The present invention provides in another separate embodiment a continuous moulding machine comprising:

(a) a continuous moulding pathway; (b) a plurality of mould devices mounted on the moulding pathway, at least one of the mould devices as described herein;

(c) each mould device having cooling devices associated therewith for cooling an article formed in the mould; and

(d) transfer means for transferring an article from the station to the cooling devices.

The present invention provides in a separate embodiment a continuous injection moulding machine comprising:

(a) a continuous moulding pathway;

(b) a plurality of mould devices mounted on the moulding pathway, at least one of the mould devices as described herein;

(c) an injection station located along the moulding pathway having at least one injection nozzle for injecting a predetermined quantity of moulding material into each mould as the moulds pass the injection station during a moulding cycle, the injection nozzle being releasably engagable with one of the moulds and stationary in the moulding pathway direction relative to that mould when engaging, disengaging and when engaged in that mould; and

(d) a controller for drawing the predetermined quantity of moulding material from a bulk supply of moulding material and supplying that quantity to the nozzle.

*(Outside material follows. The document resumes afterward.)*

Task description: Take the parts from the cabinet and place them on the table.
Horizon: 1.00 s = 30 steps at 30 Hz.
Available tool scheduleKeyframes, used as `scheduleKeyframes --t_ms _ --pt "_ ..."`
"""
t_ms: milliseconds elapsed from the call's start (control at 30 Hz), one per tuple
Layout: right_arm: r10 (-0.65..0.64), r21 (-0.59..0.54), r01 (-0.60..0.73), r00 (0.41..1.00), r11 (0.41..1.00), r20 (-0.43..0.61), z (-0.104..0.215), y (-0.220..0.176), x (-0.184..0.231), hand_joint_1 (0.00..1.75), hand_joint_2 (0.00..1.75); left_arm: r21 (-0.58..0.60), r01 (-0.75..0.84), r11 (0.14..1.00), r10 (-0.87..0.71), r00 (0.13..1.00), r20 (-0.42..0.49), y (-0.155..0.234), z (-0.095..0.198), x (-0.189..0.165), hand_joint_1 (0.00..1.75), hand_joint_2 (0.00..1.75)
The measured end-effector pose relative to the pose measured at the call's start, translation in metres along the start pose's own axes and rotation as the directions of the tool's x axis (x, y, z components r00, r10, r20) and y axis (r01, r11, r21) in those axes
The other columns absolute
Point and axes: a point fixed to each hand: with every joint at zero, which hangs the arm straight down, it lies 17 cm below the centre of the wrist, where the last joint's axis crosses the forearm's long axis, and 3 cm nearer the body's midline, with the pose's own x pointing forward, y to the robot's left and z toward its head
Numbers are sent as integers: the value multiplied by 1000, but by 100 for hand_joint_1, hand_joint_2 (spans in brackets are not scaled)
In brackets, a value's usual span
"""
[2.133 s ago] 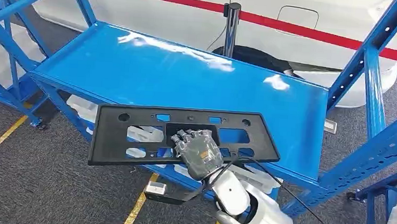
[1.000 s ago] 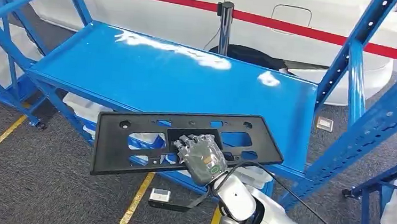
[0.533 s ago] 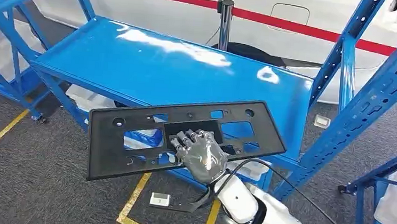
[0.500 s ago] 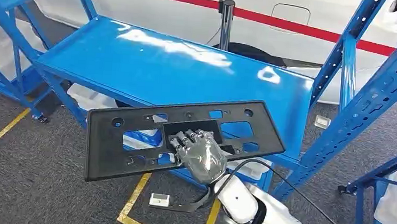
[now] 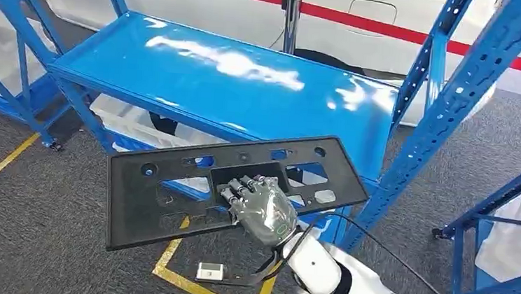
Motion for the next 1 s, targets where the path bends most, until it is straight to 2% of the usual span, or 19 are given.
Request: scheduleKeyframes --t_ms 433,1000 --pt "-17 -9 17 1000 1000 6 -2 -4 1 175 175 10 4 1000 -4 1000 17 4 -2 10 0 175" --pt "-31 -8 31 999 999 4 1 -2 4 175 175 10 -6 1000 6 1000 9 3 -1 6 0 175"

The controller will typically comprise a computer and associated sensing and/or monitoring equipment.

A continuous injection moulding machine according to this embodiment will typically comprise a cooling device at a cooling station as described herein associated with each mould device.

One significant advantage of the injection station is the lack of relative movement of the nozzle with the mould when engaging, disengaging and whilst engaged which means that alignment is achieved in a linear direction. Typically, this may be achieved by having a number of injection stations disposed about the periphery of a rotary device (eg a wheel). Alternatively, whilst the nozzles may be arranged about the periphery of the radial device, each nozzle is connected to a radial arm which also connects to a hub device. That hub device is in turn connected to a pressure feed system such as a single injection cylinder. In this arrangement each nozzle has a valve, the opening and closing of which is controlled by the controller. Consequently, in this arrangement individual injection cylinders associated with each of the nozzles is avoided and a relatively simple array of valves can be used to deliver moulding material to the moulds.

Preferably, a moulding machine according to the present invention further comprises a detector to detect failure of clearing of the moulded article from the mould so that corrective action may be taken to maintain the efficiency of operation of the machine.

With this arrangement, it is possible to overcome the traditional difficulty of registry of portions of the mould when mould portions are mounted on contra rotating conveyors. By locating the mould in the device, which is in turn mounted on the moulding pathway, the registry and conveying function associated with moulds which have multi parts is separated.

An added benefit of the invention is its potential to be designed so as to have a relatively compact size. For example, such machine may take up only marginally more factory space than a conventional moulding machine but deliver significant production improvements.

The present invention provides in a separate embodiment a method for producing moulded articles in a production cycle having a continuous moulding pathway, a plurality of mould devices mounted on the pathway, at least one of the mould devices as described herein, the method comprising the steps of:

(a) forming the mould;

(b) introducing moulding material into a mould for forming an article;

(c) forming the article in the mould in a moulding position; and

(d) separating the mould and recovering the article.

This method of the invention, in a preferred form, comprises the additional step of:

(e) delivering the article formed by the mould from the moulding position to a cooling position for cooling the article; the arrangement being such that moulding and cooling of separate articles can occur concurrently during a production cycle.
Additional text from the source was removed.